Tárcoles, Puntarenas. Un grupo de 80 voluntarios de todas las tiendas de Ferretería EPA participó el sábado 5 de septiembre en una jornada de limpieza y recuperación del ecosistema costero de Guacalillo, en Tárcoles de Puntarenas. La actividad, desarrollada junto con Green Wolf CR, permitió retirar 527.3 kilos de residuos sólidos de la playa y el manglar.
La iniciativa se realizó en el marco del Día Mundial de las Playas para contribuir con la recuperación ecosistémica de Guacalillo, Bajamar y el manglar de Guacalillo, ubicados dentro del Corredor Biológico Paso de las Lapas.
“Guacalillo se ha convertido en un punto ecológicamente sensible, por esto, este es el cuarto año consecutivo que nuestros voluntarios realizan acciones ambientales en esta zona. En EPA buscamos que el voluntariado se traduzca en aportes concretos y constantes para las comunidades y los ecosistemas”, afirmó Andrea Aguilar, Jefe de Iniciativa Comunitaria de Ferretería EPA.
El proyecto contempla distintas acciones para fortalecer la recuperación de este ecosistema costero. Entre ellas se encuentran la limpieza de playa y manglar, la reforestación con especies como almendro de playa, lorito, manzana de agua, papaturro y tucuico, así como el mantenimiento de las especies sembradas.
La educación ambiental constituye otro de los ejes prioritarios del proyecto. En la zona se desarrollan charlas, talleres y capacitaciones dirigidas a habitantes de la comunidad y estudiantes de distintos centros educativos, con el propósito de fortalecer el conocimiento y la participación local en la protección de los recursos naturales. Estas acciones son financiadas mediante recursos de responsabilidad social empresarial.
El sector de playa y manglar cumple funciones relevantes para el equilibrio ambiental de la región.

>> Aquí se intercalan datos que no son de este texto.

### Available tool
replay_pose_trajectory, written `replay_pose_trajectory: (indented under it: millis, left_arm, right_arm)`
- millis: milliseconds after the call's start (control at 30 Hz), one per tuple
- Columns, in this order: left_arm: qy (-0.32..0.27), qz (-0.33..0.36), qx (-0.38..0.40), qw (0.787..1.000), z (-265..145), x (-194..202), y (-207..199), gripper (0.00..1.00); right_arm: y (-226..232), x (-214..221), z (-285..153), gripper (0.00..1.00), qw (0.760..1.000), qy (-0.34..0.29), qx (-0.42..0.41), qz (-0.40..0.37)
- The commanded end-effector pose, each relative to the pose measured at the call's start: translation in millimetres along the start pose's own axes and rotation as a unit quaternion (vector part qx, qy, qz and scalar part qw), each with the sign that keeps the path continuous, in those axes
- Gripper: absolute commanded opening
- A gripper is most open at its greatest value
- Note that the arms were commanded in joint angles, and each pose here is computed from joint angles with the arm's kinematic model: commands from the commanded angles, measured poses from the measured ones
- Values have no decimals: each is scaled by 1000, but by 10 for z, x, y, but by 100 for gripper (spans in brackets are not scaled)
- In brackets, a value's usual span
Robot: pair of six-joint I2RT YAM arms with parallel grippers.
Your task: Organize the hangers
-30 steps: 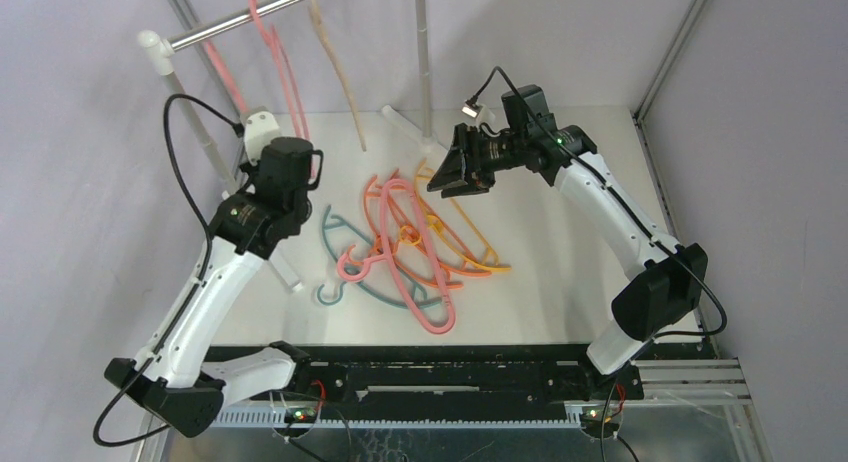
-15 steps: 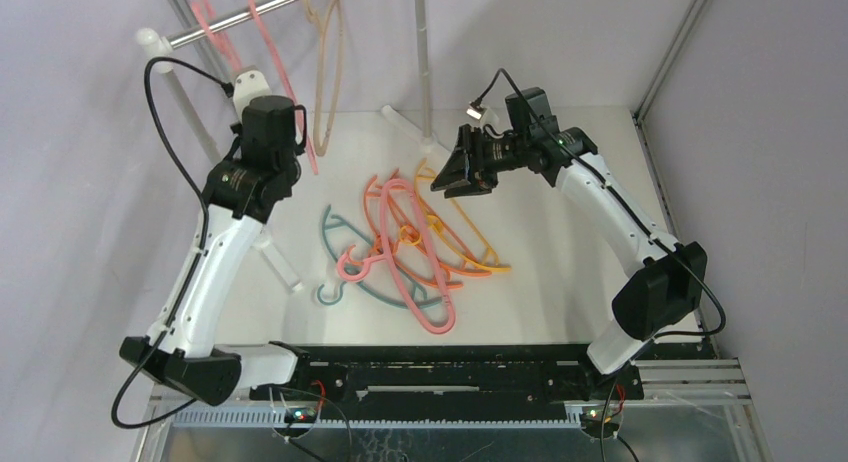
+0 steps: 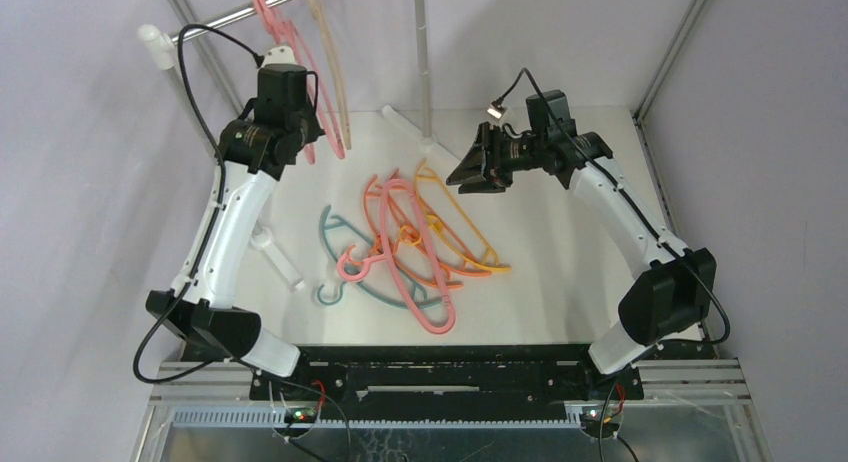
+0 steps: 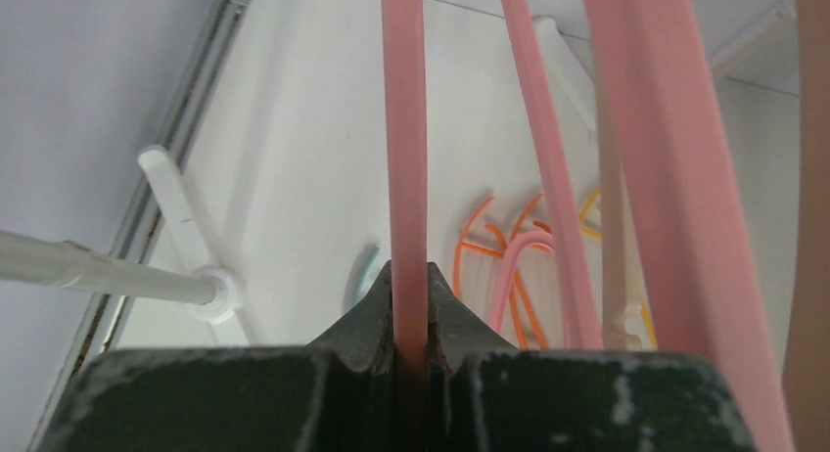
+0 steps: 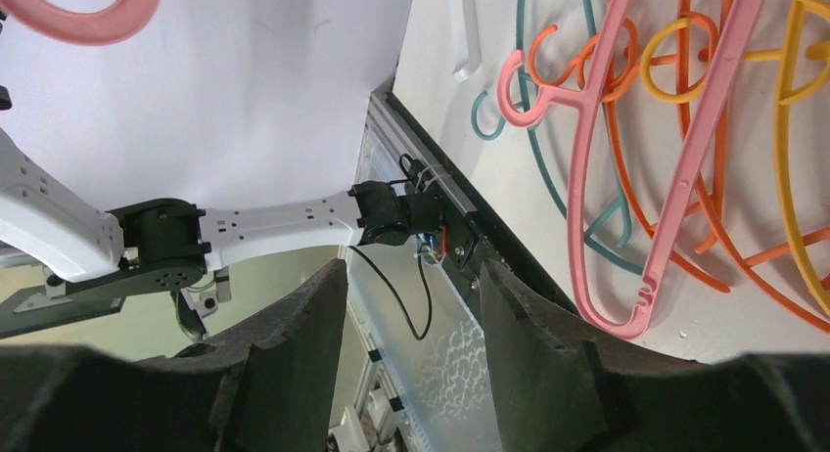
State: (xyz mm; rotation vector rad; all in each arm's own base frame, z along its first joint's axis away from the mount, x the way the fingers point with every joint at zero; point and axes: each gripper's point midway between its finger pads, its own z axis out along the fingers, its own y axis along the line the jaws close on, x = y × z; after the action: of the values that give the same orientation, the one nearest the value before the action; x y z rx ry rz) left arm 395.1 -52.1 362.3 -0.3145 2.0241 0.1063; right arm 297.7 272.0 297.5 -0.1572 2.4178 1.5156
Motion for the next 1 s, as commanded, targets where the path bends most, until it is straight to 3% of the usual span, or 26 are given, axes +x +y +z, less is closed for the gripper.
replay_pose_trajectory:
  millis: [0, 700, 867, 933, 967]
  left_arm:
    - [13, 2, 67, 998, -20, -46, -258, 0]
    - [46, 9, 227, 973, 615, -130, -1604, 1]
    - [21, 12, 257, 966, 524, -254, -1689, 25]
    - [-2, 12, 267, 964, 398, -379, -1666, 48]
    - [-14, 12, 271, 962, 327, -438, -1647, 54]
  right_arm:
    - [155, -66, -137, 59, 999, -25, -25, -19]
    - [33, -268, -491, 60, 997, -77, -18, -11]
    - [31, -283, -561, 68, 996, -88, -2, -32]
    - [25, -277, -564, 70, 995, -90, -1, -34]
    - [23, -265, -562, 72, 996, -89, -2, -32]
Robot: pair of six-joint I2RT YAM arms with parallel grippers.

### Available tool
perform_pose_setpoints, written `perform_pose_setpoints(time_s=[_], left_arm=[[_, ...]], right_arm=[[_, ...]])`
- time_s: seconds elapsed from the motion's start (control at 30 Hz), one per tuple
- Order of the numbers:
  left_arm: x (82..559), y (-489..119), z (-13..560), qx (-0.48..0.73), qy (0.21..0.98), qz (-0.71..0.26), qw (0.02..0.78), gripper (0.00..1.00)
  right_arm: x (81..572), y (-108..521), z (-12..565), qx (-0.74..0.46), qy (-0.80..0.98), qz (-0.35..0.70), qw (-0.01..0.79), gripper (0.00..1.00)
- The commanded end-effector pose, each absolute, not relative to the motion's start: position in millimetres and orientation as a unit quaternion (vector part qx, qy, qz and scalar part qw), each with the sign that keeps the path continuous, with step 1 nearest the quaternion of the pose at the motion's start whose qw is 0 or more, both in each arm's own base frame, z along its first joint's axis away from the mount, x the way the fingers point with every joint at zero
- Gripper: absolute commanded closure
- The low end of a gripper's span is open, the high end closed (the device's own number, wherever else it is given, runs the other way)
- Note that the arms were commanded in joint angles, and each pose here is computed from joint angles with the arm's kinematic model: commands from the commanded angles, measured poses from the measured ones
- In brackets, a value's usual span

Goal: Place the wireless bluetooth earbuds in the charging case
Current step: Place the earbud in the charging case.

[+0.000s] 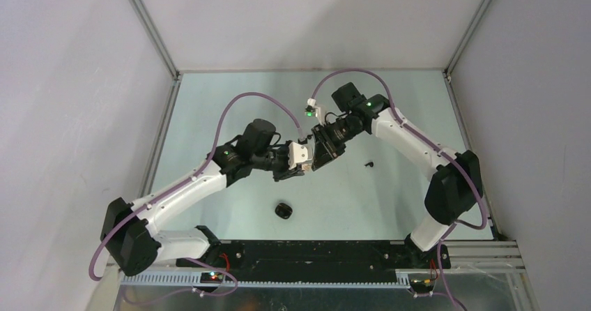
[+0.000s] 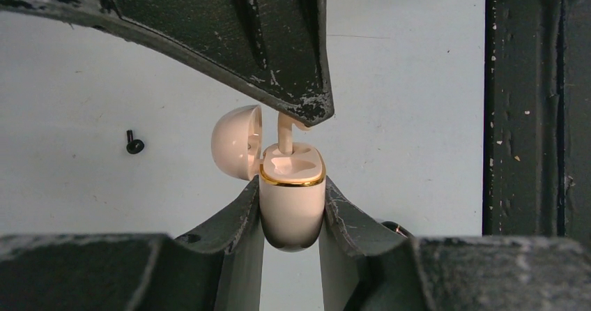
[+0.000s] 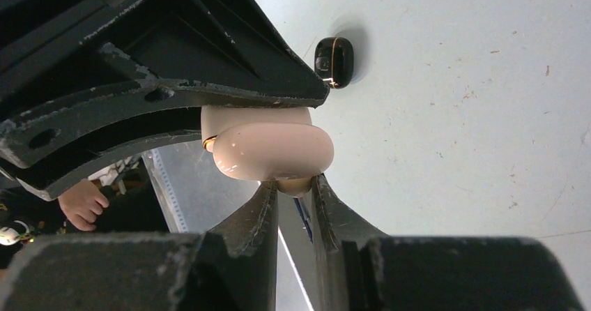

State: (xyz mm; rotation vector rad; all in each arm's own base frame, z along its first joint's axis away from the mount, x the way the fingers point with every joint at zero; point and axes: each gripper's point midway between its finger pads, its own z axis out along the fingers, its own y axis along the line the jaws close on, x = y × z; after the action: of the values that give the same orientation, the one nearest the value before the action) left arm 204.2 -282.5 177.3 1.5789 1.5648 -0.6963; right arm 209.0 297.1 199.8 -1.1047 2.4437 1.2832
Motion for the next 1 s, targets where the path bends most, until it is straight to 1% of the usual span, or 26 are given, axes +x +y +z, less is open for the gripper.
perform_pose_setpoints(time_s=[0.0,0.47,0.7,0.87,0.97], left_arm=[[206,-298,198,0.628,0.585,-0.286,0.426,1.00],[196,-298,199,0.635,0.573,-0.301,0.422,1.00],[191,-298,201,0.639,0.567,-0.310,0.417,1.00],[191,-298,203,0.639,0.566,-0.309,0.420,1.00],[191,-297,202,0.639,0.566,-0.308,0.420,1.00]], right_arm=[[223,311,225,-0.367,0.795,0.470,0.110,0.88],[217,318,231,-0.379,0.782,0.484,0.106,0.82],[215,319,233,-0.387,0.777,0.485,0.106,0.71],[211,319,236,-0.392,0.772,0.488,0.107,0.61],[210,318,239,-0.396,0.769,0.490,0.110,0.58]])
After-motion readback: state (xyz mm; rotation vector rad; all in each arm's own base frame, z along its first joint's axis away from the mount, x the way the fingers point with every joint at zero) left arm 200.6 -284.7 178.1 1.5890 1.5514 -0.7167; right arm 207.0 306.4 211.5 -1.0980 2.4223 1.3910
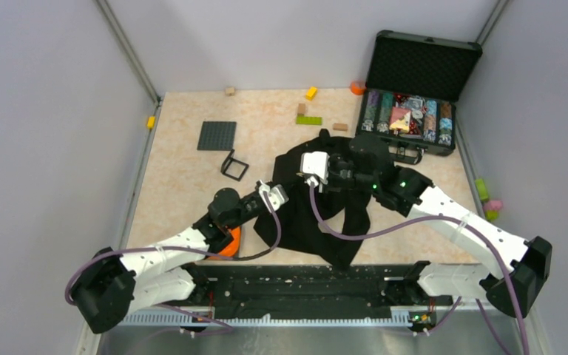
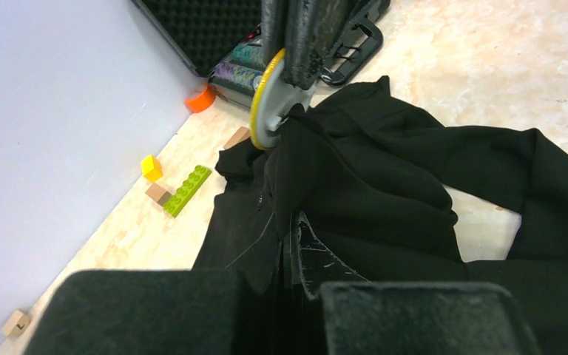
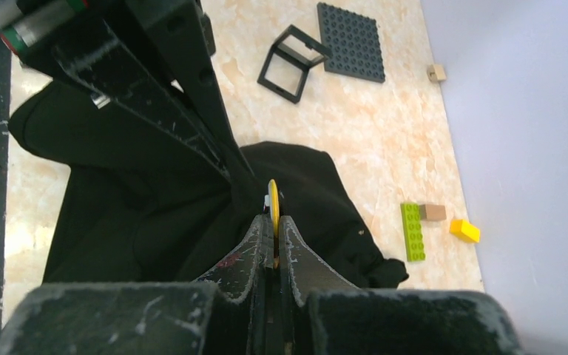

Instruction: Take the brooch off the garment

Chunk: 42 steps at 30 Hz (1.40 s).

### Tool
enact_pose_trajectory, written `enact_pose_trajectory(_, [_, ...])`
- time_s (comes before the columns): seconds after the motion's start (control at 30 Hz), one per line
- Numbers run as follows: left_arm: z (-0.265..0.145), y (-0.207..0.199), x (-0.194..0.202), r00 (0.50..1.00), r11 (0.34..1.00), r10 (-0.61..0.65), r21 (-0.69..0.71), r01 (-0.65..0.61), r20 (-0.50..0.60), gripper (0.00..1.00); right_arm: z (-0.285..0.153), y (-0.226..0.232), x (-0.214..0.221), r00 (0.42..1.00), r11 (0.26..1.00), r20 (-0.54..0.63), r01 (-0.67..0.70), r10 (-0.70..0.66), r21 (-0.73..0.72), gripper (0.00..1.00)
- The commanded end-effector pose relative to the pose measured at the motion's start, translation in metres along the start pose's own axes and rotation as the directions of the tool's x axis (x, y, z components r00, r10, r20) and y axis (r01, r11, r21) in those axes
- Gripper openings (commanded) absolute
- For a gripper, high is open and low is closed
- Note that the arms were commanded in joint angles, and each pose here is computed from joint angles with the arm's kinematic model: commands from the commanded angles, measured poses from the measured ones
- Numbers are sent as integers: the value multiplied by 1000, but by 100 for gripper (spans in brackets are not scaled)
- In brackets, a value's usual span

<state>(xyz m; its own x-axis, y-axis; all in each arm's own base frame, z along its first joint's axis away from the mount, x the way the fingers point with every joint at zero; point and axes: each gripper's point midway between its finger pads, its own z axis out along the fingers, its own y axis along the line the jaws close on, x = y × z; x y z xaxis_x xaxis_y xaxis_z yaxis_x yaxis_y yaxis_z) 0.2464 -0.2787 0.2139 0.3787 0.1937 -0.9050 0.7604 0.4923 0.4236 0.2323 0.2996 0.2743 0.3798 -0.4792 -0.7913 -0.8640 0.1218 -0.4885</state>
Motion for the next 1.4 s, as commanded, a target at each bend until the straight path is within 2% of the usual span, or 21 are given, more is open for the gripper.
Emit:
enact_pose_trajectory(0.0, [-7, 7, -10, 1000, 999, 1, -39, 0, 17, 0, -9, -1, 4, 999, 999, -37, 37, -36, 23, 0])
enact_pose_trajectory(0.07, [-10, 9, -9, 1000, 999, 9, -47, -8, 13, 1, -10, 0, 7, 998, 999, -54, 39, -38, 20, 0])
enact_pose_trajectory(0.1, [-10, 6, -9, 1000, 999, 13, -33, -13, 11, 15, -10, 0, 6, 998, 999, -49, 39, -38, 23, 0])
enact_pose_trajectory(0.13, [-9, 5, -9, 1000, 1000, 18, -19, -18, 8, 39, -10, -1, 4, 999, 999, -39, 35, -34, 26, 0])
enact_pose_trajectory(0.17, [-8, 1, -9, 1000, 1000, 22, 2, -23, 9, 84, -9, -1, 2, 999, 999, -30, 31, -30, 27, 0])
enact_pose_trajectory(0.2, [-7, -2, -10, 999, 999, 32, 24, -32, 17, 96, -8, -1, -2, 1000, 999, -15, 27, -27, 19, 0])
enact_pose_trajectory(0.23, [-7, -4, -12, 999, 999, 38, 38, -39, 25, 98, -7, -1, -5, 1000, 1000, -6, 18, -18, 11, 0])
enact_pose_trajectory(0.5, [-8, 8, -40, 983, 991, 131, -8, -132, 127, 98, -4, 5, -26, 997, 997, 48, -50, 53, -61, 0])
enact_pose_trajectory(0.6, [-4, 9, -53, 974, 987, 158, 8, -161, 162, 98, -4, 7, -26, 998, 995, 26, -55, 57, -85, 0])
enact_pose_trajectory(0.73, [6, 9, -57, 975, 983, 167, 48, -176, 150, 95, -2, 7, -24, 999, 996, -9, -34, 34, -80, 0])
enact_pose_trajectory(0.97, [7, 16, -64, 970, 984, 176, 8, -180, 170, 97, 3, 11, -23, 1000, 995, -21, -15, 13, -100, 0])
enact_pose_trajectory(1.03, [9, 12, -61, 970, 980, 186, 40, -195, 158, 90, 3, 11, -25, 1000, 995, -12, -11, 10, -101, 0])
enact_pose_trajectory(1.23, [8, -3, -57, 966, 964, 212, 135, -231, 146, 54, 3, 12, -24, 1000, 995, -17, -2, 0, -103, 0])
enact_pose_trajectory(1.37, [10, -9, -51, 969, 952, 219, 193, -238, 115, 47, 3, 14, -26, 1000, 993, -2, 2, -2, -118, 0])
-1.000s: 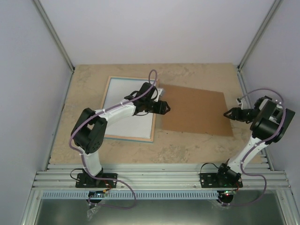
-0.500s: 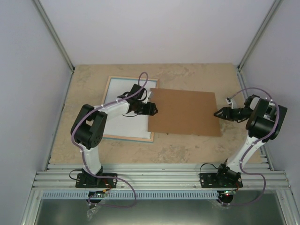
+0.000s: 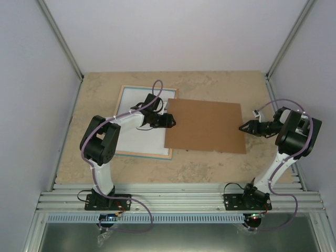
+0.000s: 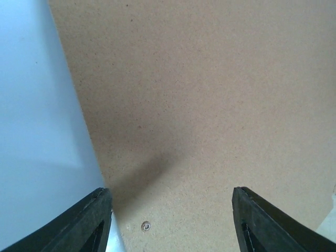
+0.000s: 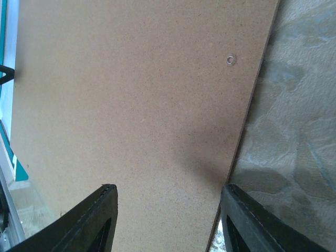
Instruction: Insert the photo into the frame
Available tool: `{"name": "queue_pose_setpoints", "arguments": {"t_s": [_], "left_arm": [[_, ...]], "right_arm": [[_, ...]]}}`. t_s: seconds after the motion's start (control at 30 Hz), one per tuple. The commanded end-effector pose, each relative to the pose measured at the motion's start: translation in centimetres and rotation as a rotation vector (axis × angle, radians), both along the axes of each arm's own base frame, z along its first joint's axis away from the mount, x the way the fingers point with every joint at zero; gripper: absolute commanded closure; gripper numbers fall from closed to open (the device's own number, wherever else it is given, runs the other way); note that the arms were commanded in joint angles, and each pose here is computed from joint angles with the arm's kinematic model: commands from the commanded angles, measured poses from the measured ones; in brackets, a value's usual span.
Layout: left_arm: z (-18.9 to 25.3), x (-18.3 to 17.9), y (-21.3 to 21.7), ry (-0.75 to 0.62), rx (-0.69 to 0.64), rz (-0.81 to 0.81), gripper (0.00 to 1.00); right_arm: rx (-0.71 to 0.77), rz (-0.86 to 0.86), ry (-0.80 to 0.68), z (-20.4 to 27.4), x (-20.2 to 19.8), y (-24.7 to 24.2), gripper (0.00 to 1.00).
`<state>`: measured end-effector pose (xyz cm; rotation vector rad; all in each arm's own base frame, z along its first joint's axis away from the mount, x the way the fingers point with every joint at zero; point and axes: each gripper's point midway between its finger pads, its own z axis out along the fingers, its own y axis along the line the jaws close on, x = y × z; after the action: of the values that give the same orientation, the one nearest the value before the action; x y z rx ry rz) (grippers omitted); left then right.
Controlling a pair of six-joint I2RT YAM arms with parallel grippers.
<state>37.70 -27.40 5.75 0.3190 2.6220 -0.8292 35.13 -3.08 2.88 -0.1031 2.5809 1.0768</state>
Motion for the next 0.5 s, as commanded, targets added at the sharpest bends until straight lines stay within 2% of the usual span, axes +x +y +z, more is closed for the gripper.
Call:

Su vegetación contribuye a la retención de sedimentos y a la protección frente a eventos naturales, mientras que el ecosistema sirve como hábitat para especies marinas, migratorias y en peligro de extinción, entre ellas el tiburón martillo y la lapa roja.
A esto se suma la ubicación de Guacalillo en la desembocadura del río Grande de Tárcoles, que transporta residuos y contaminantes desde zonas de Occidente, Heredia y San José. Esta condición genera impactos sobre la biodiversidad y plantea retos para actividades como la pesca y el turismo, convirtiendo la recuperación del territorio en un desafío socioambiental que requiere esfuerzos sostenidos.
“Las jornadas de voluntariado permiten convertir una preocupación ambiental en acciones concretas dentro del territorio. La recuperación del ecosistema requiere continuidad, educación y participación de distintos sectores, por eso estas alianzas tienen un valor especial para la conservación”, destacó Ellian Villalobos, director ejecutivo de Green Wolf CR.
Los residuos recolectados en la jornada fueron separados para facilitar su manejo y aprovechamiento. Posteriormente, los materiales fueron trasladados al centro de procesamiento en Pedregal para su correcta gestión, incluyendo los plásticos que forman parte del proceso para la elaboración de Resin 8, materia prima utilizada en la fabricación de productos prefabricados, concretos secos y concretos premezclados.